* **Exercise aim**:
Reproduce every entry below exactly, minus the pictures.

* **The data**:
▶

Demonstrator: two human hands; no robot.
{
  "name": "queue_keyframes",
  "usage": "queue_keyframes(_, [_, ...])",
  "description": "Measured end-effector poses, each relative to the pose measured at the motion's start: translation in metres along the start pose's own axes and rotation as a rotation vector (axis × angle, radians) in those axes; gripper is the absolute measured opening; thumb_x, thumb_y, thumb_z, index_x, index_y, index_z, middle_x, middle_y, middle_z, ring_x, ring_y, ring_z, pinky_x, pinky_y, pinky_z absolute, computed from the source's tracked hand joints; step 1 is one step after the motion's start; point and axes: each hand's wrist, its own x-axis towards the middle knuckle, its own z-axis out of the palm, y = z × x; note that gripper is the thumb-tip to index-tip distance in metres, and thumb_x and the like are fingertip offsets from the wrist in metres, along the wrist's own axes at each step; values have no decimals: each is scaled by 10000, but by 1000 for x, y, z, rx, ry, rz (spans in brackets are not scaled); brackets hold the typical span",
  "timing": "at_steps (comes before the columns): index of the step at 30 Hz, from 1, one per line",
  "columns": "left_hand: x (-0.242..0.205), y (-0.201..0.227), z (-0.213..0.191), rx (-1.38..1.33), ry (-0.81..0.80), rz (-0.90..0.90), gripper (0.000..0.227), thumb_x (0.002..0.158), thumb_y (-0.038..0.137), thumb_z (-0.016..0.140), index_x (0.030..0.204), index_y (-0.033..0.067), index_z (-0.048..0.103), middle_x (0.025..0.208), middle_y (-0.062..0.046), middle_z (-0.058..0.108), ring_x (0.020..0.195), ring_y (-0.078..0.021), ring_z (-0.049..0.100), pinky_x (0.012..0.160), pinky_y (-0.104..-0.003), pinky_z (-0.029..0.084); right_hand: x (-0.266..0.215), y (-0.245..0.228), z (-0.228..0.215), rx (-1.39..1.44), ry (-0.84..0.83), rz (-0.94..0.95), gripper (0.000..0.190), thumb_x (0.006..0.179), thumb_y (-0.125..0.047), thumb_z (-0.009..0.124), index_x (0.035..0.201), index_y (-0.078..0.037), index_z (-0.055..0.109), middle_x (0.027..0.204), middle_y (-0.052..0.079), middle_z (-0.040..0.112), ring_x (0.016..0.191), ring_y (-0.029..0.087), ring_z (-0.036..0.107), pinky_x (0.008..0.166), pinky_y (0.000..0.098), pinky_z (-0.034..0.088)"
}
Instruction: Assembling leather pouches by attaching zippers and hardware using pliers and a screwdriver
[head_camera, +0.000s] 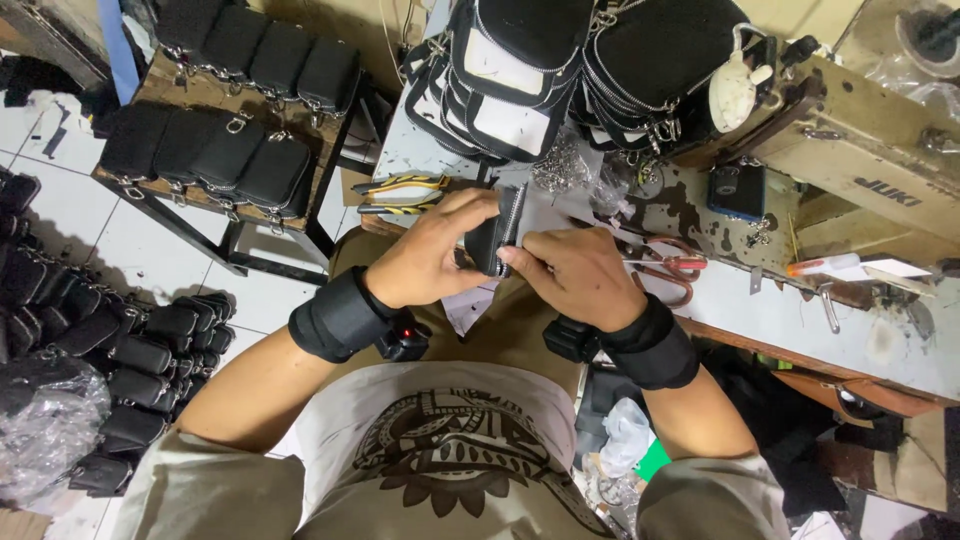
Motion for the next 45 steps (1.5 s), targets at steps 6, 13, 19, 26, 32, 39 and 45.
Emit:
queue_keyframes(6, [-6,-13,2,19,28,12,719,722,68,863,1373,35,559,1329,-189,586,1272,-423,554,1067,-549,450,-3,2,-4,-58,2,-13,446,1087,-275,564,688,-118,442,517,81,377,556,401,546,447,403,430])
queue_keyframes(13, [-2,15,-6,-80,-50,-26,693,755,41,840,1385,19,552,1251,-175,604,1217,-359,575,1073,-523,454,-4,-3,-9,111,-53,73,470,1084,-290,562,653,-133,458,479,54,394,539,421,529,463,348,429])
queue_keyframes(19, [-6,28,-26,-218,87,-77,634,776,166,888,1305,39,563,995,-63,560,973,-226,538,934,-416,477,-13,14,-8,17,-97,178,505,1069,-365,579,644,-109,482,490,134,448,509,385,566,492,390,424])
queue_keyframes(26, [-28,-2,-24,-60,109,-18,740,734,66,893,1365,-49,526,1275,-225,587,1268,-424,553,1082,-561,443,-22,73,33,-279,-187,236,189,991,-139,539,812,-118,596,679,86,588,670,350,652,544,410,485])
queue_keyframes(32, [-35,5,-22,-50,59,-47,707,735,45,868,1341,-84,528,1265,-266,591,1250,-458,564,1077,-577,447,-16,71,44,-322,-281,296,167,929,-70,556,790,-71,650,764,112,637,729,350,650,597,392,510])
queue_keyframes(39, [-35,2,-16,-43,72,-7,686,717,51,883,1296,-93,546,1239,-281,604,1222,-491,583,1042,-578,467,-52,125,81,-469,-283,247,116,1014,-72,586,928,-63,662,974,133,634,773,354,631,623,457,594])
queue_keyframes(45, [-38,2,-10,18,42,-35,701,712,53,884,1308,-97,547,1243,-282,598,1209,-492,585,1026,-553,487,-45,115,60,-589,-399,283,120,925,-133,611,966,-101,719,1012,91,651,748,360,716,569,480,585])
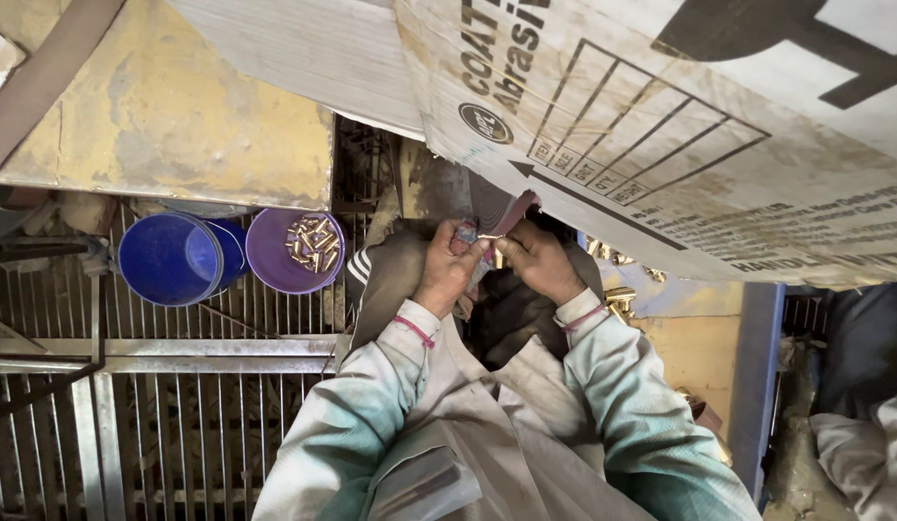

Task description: The person sits on the floor and repeatedly picks up small brass-colored metal parts from a blue tray. They rub each part against a moving sanding belt to smooth its surface, then place the finished part into a purple bucket. The process is repeated for multiple parts throughout the clip.

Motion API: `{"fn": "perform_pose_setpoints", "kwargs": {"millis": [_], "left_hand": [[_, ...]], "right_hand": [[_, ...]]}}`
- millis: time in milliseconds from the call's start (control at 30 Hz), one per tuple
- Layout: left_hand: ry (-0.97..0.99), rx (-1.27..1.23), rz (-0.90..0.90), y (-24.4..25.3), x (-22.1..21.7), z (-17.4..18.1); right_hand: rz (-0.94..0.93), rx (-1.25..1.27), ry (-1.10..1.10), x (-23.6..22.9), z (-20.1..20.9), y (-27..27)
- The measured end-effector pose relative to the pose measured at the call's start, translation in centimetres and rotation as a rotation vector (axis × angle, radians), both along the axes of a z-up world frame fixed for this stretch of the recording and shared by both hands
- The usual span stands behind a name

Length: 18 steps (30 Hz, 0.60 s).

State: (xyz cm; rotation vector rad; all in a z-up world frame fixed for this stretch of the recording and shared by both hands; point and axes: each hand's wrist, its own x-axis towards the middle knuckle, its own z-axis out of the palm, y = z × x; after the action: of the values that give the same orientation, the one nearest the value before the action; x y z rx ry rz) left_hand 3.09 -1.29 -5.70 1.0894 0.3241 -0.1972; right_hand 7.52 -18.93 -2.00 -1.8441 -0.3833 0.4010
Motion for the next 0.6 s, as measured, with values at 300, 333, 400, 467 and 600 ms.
{"fn": "perform_pose_setpoints", "kwargs": {"millis": [300,333,400,467,600], "left_hand": [[0.045,0.033,-0.004,0.1,0.1,0.7],[0.044,0.04,-0.004,0.0,0.1,0.7],[0.096,0.063,0.004,-0.3,0.4,0.7],[0.077,0.109,0.017,-0.5,0.4,1.1],[-0.14,0.442,-0.019,0.3,-1.6,2.8]], "right_hand": [[-0.202,0.23,0.684,0.8,-2.2,-0.7],[-0.244,0.273,0.746,0.8,-2.2,-0.5],[-0.326,0.364,0.865,1.0,-1.8,-0.3],[-0.383,0.409,0.949,1.0,-0.8,0.2],[-0.26,0.196,0.723,-1.6,3.0,0.0]]}}
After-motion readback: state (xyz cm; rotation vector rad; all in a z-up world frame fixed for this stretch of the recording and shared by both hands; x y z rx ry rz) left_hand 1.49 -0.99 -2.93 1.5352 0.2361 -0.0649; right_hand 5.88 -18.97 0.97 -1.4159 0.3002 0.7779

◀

* **Result of this task**:
Demonstrator: two human hands; no robot.
{
  "name": "queue_keyframes",
  "usage": "queue_keyframes(_, [_, ...])",
  "description": "Measured end-effector poses, each relative to the pose measured at the motion's start: translation in metres along the start pose's own axes and rotation as a rotation vector (axis × angle, radians) in those axes; gripper is the absolute measured opening; thumb_x, thumb_y, thumb_z, index_x, index_y, index_z, middle_x, middle_y, middle_z, ring_x, ring_y, ring_z, pinky_x, pinky_y, pinky_z absolute, computed from the source's tracked hand joints; step 1 is one step after the motion's start; point and axes: each hand's wrist, its own x-axis towards the middle knuckle, its own z-axis out of the palm, y = z × x; note that gripper is the thumb-tip to index-tip distance in metres, and thumb_x and the like are fingertip offsets from the wrist in metres, along the wrist's own axes at each step; values have no decimals: each is scaled by 10000, but by 1000 for x, y, z, rx, ry, rz (spans in brackets are not scaled); brackets hold the typical span",
  "timing": "at_steps (comes before the columns): index of the step at 30 Hz, from 1, one per line",
  "columns": "left_hand: x (-0.242..0.205), y (-0.201..0.227), z (-0.213..0.191), rx (-1.38..1.33), ry (-0.81..0.80), rz (-0.90..0.90), gripper (0.000..0.227), thumb_x (0.002..0.158), thumb_y (-0.038..0.137), thumb_z (-0.016..0.140), index_x (0.030..0.204), index_y (-0.033..0.067), index_z (-0.048..0.103), middle_x (0.025..0.208), middle_y (-0.062..0.046), middle_z (-0.058..0.108), ring_x (0.020..0.195), ring_y (-0.078..0.021), ring_z (-0.049..0.100), pinky_x (0.012..0.160), pinky_y (-0.104..-0.003), pinky_z (-0.029..0.084); right_hand: x (-0.266..0.215), y (-0.245..0.228), z (-0.228..0.215), rx (-1.39..1.44), ry (-0.84..0.83), rz (-0.94..0.95), gripper (0.000..0.190), thumb_x (0.006..0.179), thumb_y (-0.125..0.047), thumb_z (-0.009..0.124), index_x (0.035..0.201), index_y (-0.078..0.037), index_z (-0.055..0.109), middle_x (0.027..0.204), middle_y (-0.052..0.079), middle_z (-0.040..0.112), ring_x (0.016..0.191), ring_y (-0.029..0.087), ring_z (-0.036..0.107), pinky_x (0.008..0.166), pinky_y (0.000..0.098), pinky_z (-0.034..0.088)"
}
Instruction: Assembling leather pouches by attaching zippers and hardware using pliers and a screwdriver
[head_camera, +0.000s] 
Motion for the next 45 steps (1.5 s), targets at steps 6, 13, 19, 26, 32, 39 and 45.
Emit:
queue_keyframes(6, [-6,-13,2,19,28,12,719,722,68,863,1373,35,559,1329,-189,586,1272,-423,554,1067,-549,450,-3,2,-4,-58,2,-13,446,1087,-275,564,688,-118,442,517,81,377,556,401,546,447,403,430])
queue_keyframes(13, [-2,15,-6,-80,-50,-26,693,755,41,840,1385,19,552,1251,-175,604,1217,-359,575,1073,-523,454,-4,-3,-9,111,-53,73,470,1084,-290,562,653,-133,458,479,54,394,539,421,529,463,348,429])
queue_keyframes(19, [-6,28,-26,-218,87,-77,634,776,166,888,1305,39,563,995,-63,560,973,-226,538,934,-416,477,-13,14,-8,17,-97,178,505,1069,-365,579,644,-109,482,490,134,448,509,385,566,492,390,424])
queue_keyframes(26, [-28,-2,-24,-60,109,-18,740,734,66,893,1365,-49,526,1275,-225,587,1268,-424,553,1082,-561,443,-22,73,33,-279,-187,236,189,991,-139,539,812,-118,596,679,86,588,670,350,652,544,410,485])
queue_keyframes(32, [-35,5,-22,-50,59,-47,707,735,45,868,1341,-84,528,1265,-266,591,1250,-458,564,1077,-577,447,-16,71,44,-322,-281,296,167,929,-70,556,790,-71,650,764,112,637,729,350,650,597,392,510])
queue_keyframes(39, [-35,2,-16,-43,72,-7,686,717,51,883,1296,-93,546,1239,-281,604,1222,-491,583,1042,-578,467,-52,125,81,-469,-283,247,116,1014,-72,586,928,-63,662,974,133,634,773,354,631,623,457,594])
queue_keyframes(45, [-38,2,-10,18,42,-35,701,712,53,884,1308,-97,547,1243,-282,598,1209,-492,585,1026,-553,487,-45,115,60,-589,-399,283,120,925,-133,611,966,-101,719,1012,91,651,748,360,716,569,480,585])

Task description: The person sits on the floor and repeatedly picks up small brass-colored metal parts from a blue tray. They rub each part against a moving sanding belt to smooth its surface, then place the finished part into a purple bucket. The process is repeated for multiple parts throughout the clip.

Motion API: `{"fn": "perform_pose_setpoints", "kwargs": {"millis": [_], "left_hand": [[_, ...]], "right_hand": [[_, ...]]}}`
- millis: time in milliseconds from the call's start (control at 30 Hz), one per tuple
- Layout: left_hand: ry (-0.97..0.99), rx (-1.27..1.23), rz (-0.90..0.90), y (-24.4..25.3), x (-22.1..21.7), z (-17.4..18.1); right_hand: rz (-0.94..0.93), rx (-1.25..1.27), ry (-1.10..1.10), x (-23.6..22.9), z (-20.1..20.9), y (-27..27)
- The measured end-effector pose relative to the pose measured at the call's start, translation in centimetres and rotation as a rotation vector (axis × angle, radians), both along the axes of a z-up world frame fixed for this stretch of the recording and shared by both hands
- The usual span stands behind a name

Length: 18 steps (30 Hz, 0.60 s).

State: (xyz cm; rotation vector rad; all in a z-up world frame fixed for this stretch of the recording and shared by both hands; point and axes: each hand's wrist, its own x-axis towards the middle knuckle, its own z-axis out of the palm, y = z × x; after the action: of the values that give the same orientation, the one nearest the value before the action; x y z rx ry rz) left_hand 3.09 -1.29 -5.70 1.0894 0.3241 -0.1972; right_hand 7.52 -18.93 -2.00 -1.8441 -0.3833 0.4010
Motion for the next 0.6 s, as measured, with values at 300, 333, 400, 467 and 600 ms.
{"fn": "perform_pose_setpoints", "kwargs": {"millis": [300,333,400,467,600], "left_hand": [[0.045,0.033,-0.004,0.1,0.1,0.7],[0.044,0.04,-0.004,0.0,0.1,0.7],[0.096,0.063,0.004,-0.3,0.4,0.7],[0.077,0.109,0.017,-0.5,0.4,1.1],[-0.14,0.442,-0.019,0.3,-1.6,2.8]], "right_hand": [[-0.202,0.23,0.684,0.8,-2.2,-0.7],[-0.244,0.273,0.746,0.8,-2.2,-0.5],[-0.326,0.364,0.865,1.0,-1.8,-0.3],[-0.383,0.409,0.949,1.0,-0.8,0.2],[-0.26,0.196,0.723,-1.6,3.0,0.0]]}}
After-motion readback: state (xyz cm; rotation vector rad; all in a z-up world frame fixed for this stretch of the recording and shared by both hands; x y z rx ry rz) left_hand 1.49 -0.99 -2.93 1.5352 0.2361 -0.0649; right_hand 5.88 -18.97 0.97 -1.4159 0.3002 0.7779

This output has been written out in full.